In the diagram, each blue box corresponds to a multi-channel feature map. Initially, most of the operations are convolutions followed by a non-linear activation such as ReLU. This is followed by a Max Pooling operations which reduces the size of the feature map. Also, after every Max Pooling operation, the number of feature channels increases by a factor of 2. All in all, the sequence of convolutions and max pooling operations results in a spatial contraction.

The U-Net also has an additional expansion path to create a high-resolution segmentation map. This expansion path consists of a sequence of up-convolutions and concatenation with high-resolution features from contracting path. Followed by this, we get our output segmentation map.

Lung segmentation using a U-Net

For this purpose, I used the Montgomery County X-ray Set . The dataset consists of various x-ray images of lungs along with the images of the segmented images of the left and right lung of each x-ray which have been given separately.

So, after importing the required libraries, the following functions were created to read in the images and masks.

"""To read in the images"""
def imageread(path,width=512,height=512):
    x = cv2.imread(path, cv2.IMREAD_COLOR)
    x = cv2.resize(x, (width, height))
    x = x/255.0
    x = x.astype(np.float32)
    return x

""" To read in the masks"""
def maskread(path_l, path_r,width=512,height=512):
    x_l = cv2.imread(path_l, cv2.IMREAD_GRAYSCALE)
    x_r = cv2.imread(path_r, cv2.IMREAD_GRAYSCALE)
    x = x_l + x_r
    x = cv2.resize(x, (width, height))
    x = x/np.max(x)
    x = x > 0.5
    x = x.astype(np.float32)
    x = np.expand_dims(x, axis=-1)
    return x

Following this, the data was split into train, validation and test sets and was converted into tensors so that it could be fed as an input to the U-Net.
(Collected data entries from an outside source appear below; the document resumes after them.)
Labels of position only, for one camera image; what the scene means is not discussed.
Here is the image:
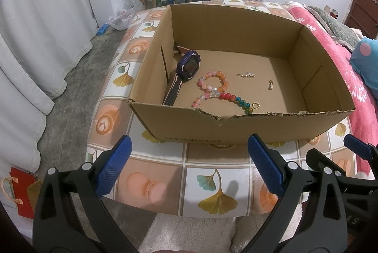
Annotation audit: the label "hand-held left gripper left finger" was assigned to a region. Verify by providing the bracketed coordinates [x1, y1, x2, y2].
[32, 135, 139, 253]

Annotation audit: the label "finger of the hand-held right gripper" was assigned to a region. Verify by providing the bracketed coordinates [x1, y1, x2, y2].
[343, 134, 378, 160]
[305, 149, 349, 183]

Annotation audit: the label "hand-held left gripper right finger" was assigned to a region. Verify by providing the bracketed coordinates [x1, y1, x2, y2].
[245, 133, 349, 253]

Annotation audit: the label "colourful bead bracelet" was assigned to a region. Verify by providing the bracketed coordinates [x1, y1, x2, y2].
[191, 70, 254, 114]

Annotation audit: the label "brown cardboard box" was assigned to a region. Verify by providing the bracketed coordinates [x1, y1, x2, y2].
[127, 3, 356, 145]

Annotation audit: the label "pink strap smart watch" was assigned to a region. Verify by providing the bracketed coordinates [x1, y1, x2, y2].
[162, 46, 202, 106]

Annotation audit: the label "pink floral blanket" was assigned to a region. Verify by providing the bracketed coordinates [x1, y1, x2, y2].
[283, 0, 378, 180]

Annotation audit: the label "brown paper gift bag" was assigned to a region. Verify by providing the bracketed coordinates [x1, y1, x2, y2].
[26, 179, 43, 209]

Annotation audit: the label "white fluffy rug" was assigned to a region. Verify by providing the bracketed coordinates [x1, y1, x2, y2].
[137, 209, 302, 253]

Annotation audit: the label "blue pillow with pink dot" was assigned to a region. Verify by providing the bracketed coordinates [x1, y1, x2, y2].
[350, 37, 378, 76]

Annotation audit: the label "red paper gift bag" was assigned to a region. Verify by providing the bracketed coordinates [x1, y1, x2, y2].
[1, 167, 37, 219]

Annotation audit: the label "grey fuzzy blanket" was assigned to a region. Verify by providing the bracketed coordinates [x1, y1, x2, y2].
[307, 6, 365, 53]

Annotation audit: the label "white plastic bags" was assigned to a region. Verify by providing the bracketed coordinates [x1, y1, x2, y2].
[108, 0, 145, 31]

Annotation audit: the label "white curtain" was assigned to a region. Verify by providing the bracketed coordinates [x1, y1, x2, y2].
[0, 0, 99, 174]

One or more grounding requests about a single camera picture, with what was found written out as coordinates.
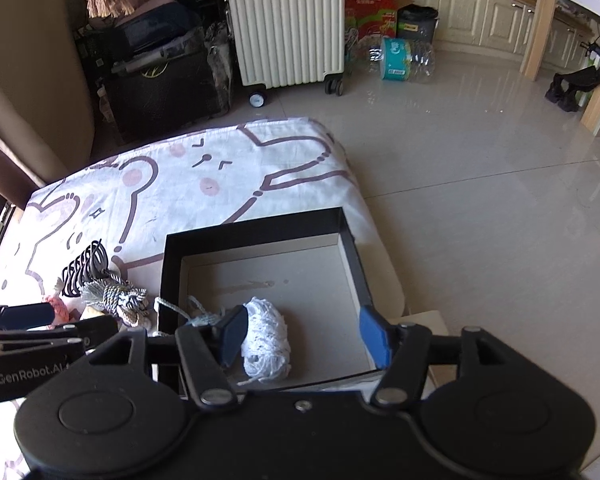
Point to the white crochet net bundle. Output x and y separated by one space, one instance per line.
266 332

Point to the cream kitchen cabinets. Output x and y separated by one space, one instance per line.
470 5

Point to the black cardboard box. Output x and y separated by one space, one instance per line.
252 232

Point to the cream ribbed suitcase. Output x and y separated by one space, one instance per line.
285 25

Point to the cartoon bear printed bed sheet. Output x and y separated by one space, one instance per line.
180 180

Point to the small clear plastic bottle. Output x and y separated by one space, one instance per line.
104 105

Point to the brown curtain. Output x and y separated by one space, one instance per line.
5 160

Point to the clear bottle pack teal label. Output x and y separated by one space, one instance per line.
397 60

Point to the red cardboard box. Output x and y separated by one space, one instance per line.
367 10

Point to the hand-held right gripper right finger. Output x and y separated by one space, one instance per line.
375 335

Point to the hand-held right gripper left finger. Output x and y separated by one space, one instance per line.
231 334

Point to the dark blue bag pile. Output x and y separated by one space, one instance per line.
150 27

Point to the black trash bin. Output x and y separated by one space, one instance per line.
417 22

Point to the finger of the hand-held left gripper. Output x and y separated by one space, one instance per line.
90 329
27 314

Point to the black luggage pile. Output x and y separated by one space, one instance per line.
165 95

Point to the pink knitted piece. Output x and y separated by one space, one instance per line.
57 311
def conv_block(input, num_filters):
    x = Conv2D(num_filters, 3, padding="same")(input)
    x = BatchNormalization()(x)
    x = Activation("relu")(x)

    x = Conv2D(num_filters, 3, padding="same")(x)
    x = BatchNormalization()(x)
    x = Activation("relu")(x)

    return x

def encoder_block(input, num_filters):
    x = conv_block(input, num_filters)
    p = MaxPool2D((2, 2))(x)
    return x, p

def decoder_block(input, skip_features, num_filters):
    x = Conv2DTranspose(num_filters, (2, 2), strides=2, padding="same")(input)
    x = Concatenate()([x, skip_features])
    x = conv_block(x, num_filters)
    return x

def build_unet(input_shape):
    inputs = Input(input_shape)

    s1, p1 = encoder_block(inputs, 64)
    s2, p2 = encoder_block(p1, 128)
    s3, p3 = encoder_block(p2, 256)
    s4, p4 = encoder_block(p3, 512)

    b1 = conv_block(p4, 1024)

    d1 = decoder_block(b1, s4, 512)
    d2 = decoder_block(d1, s3, 256)
    d3 = decoder_block(d2, s2, 128)
    d4 = decoder_block(d3, s1, 64)

    outputs = Conv2D(1, 1, padding="same", activation="sigmoid")(d4)

    model = Model(inputs, outputs, name="U-Net")
    return model

This is the U-Net architecture which was used.

Following this, the following hyperparameters were used for training:

batch size = 2
learning rate = 1e-5
epochs = 30

The model was compiled using the Adam optimizer with the above mentioned learning rate. The metrics used included Dice coefficient, IoU, Recall and Precision.

After training the model over 30 epochs, the model which was saved (with a validation loss of 0.10216) had the following metrics:

dice_coef: 0.9148
iou: 0.8441
recall: 0.9865
precision: 0.9781
val_loss: 0.1022
val_dice_coef: 0.9002
val_iou: 0.8198
val_recall: 0.9629
val_precision: 0.9577

Results

Followed by this, the saved model was used for the purpose of testing. The predictions of the masks on the test set were saved and a combined image of the original image, the original mask and the predicted mask have been given for a few test samples as follows.